HerbManic 3 hours ago | parent | next [-]

I have been wondering this recently. It was the convention that if you wanted to keep costs down, try to keep the memory bus size down as low as possible. Still remember the awful Radeon 9200 SE - 64bit data bus that strangled an already slow GPU.

Heck, I have a phone with a 16bit memory bus for instance. The high(ish) clock rate only makes up the difference slightly.

But with general prices on all components going up, it might not be such a big factor any more.

HBM migght make sense for higher end products which can free up space for the lower end that will never use the tech.

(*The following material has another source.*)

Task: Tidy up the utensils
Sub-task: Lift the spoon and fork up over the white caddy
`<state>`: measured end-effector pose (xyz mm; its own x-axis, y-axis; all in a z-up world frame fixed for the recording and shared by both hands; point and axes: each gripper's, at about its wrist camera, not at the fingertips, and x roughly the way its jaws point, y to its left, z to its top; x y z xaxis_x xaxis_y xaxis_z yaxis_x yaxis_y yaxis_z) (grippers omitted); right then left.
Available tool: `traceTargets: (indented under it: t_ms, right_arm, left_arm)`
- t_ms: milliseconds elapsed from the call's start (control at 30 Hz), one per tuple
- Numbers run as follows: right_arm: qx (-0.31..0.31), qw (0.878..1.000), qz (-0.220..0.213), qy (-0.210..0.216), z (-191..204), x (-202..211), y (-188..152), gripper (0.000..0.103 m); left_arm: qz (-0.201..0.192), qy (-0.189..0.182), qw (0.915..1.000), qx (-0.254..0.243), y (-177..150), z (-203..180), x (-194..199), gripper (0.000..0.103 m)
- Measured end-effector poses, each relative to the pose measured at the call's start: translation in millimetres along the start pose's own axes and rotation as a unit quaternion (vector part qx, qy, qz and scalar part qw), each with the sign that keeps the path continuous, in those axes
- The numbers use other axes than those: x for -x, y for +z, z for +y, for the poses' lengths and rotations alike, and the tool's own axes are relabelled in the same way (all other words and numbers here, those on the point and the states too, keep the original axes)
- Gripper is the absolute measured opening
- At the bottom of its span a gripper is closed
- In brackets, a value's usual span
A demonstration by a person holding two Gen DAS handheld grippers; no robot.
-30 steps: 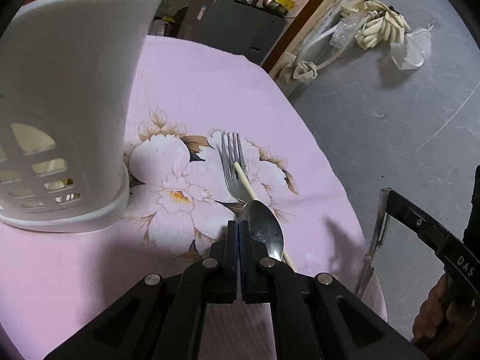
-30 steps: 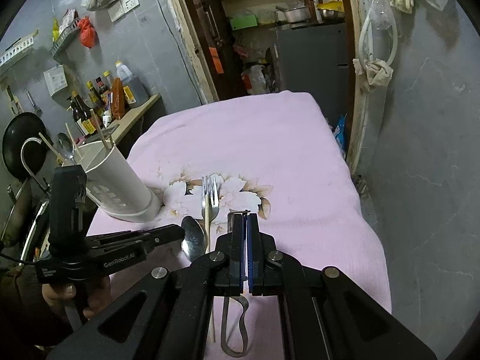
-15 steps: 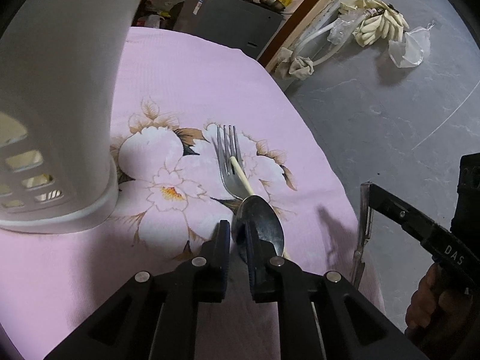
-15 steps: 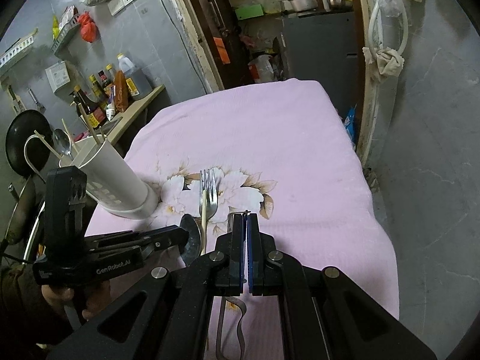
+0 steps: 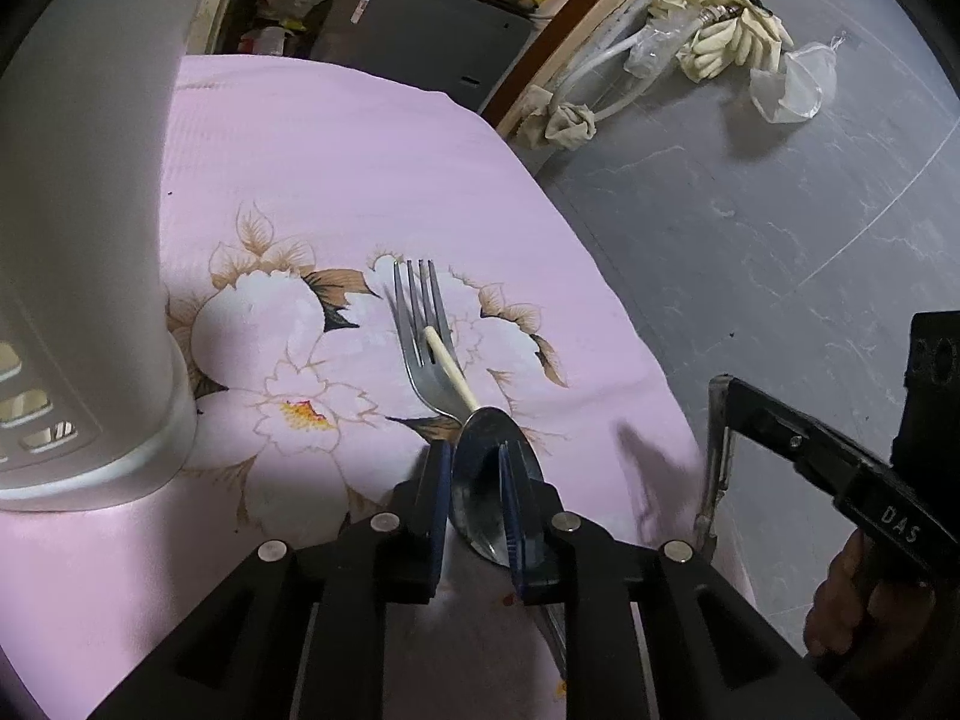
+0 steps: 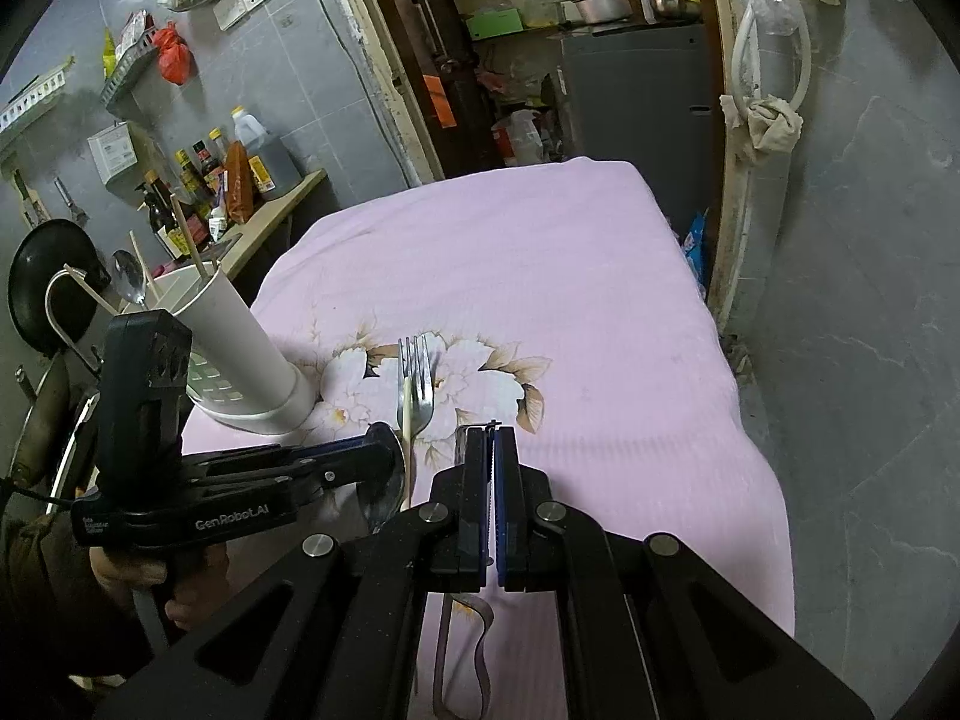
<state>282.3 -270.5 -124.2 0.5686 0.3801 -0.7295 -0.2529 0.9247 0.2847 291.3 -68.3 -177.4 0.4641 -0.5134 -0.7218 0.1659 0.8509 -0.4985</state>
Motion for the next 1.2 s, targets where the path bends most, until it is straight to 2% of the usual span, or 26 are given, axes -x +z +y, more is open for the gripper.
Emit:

tpm 8 hours ago | parent | prev | next [-]

> 1TB/s HBM2 memory subsystem which is more than any consumer GPU you can get today

5090 has 1.8 TB/s?

platevoltage 3 hours ago | parent | prev | next [-]

I was gonna say, I still use an AMD Vega that uses HBM2.

cco 14 hours ago | parent | prev [-]

That card only had 16GB of memory; its memory bandwidth was 1TB/s.

mrbuttons454 3 hours ago | parent | next [-]

The Pro variant had 32GB, I had one in a 2019 Mac Pro

imtringued 13 hours ago | parent | prev [-]

You're saying this in a world where AMD's highest end consumer GPU in 2026 is also limited to 16 GB.

thehamkercat 10 hours ago | parent [-]

RX7900 XTX has 24GB

fl4regun 33 minutes ago | parent [-]

this card is 4 years old, it's not on store shelves anymore.